It is well settled that evidence collected from third parties cannot be used against an assessee unless this evidence is put before him and he is given an opportunity to controvert the evidence. In this case, the AO relies only on a report as the basis for the addition. The evidence based on which the DDIT report is prepared is not brought on record by the AO nor is it put before the assessee. The submission of the assessee that she is just an investor and as she received some tips and she chose to invest based on these market tips and had taken a calculated risk and had gained in the process and that she is not party to the scam etc., has to be controverted by the revenue with evidence. When a person claims that she has done these transactions in a bona fide and genuine manner and was benefitted, one cannot reject this submission based on surmises and conjectures. As the report of investigation wing suggests, there are more than 60,000 beneficiaries of LTCG. Each case has to be assessed based on legal principles of legal import laid down by the Courts of law. 15. In our view modus operandi, generalisation, preponderance of human probabilities cannot be the only basis for rejecting the claim of the assessee. Unless specific evidence is brought on record to controvert the validity and correctness of the documentary evidences produced, the same cannot be rejected by the assessee. The Hon'ble Supreme Court in the case of Omar Salav Mohamed Sait reported in (1959) 37 ITR 151 (S C) had held that no addition can be made on the basis of surmises, suspicion and conjectures. In the case of CIT(Central), Kolkata vs. Daulat Ram Rawatmull reported in 87 ITR 349, the Hon'ble Supreme Court held that, the onus to prove that the apparent is not the real is on the party who claims it to be so. The burden of proving a transaction to be bogus has to be strictly discharged by adducing legal evidences, which would directly prove the fact of bogusness or establish circumstance unerringly and reasonably raising an interference to that effect. The Hon'ble Supreme Court in the case of Umacharan Shah & Bros. Vs. CIT 37 ITR 271 held that suspicion however strong, cannot take the place of evidence.
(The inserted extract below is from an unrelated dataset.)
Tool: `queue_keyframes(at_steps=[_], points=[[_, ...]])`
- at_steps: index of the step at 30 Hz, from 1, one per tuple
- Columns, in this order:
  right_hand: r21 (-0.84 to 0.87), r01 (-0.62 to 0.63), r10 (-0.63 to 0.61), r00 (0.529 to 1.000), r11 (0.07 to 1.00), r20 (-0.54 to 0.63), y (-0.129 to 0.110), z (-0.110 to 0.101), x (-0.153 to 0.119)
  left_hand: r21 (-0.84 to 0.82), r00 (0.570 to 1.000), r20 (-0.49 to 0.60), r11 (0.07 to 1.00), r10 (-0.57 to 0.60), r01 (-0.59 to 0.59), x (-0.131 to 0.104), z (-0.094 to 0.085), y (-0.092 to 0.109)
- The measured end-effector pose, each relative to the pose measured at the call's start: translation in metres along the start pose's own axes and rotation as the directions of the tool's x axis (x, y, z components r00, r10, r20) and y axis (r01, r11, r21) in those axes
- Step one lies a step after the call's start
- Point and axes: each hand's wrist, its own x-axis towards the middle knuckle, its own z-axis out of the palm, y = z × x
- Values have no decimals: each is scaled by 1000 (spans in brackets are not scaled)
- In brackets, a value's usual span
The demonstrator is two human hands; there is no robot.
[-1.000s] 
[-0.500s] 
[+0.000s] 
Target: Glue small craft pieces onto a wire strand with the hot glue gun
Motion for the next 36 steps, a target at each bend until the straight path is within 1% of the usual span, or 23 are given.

We find that the assessing officer as well as the Ld. CIT(A) has been guided by the report of the investigation wing prepared with respect to bogus capital gains transactions. However we do not find that, the assessing officer as well as the Ld. CIT(A), have brought out any part of the investigation wing report in which the assessee has been investigated and /or found to be a part of any arrangement for the purpose of generating bogus long term capital gains. Nothing has been brought on record to show that the persons investigated, including entry operators or stock brokers, have named that the assessee was in collusion with them. In absence of such finding how is it possible to link their wrong doings with the assessee. In fact the investigation wing is a separate department which has not been assigned assessment work and has been delegated the work of only making investigation. The Act has vested widest powers on this wing. It is the duty of the investigation wing to conduct proper and
55 ITA Nos.2785 to 2788/Mum/2019 & ors. Shri Vinod L. Gadhiya & ors. detailed inquiry in any matter where there is allegation of tax evasion and after making proper inquiry and collecting proper evidences the matter should be sent to the assessment wing to assess the income as per law. We find no such action executed by investigation wing against the assessee. In absence of any finding specifically against the assessee in the investigation wing report, the assessee cannot be held to be guilty or linked to the wrong acts of the persons investigated. In this case, in our view, the Assessing Officer at best could have considered the investigation report as a starting point of investigation. The report only informed the assessing officer that some persons may have misused the script for the purpose of collusive transaction. The Assessing Officer was duty bound to make inquiry from all concerned parties relating to the transaction and then to collect evidences that the transaction entered into by the assessee was also a collusive transaction. We, however, find that the Assessing Officer has not brought on record any evidence to prove that the transactions entered by the assessee which are otherwise supported by proper third party documents are collusive transactions.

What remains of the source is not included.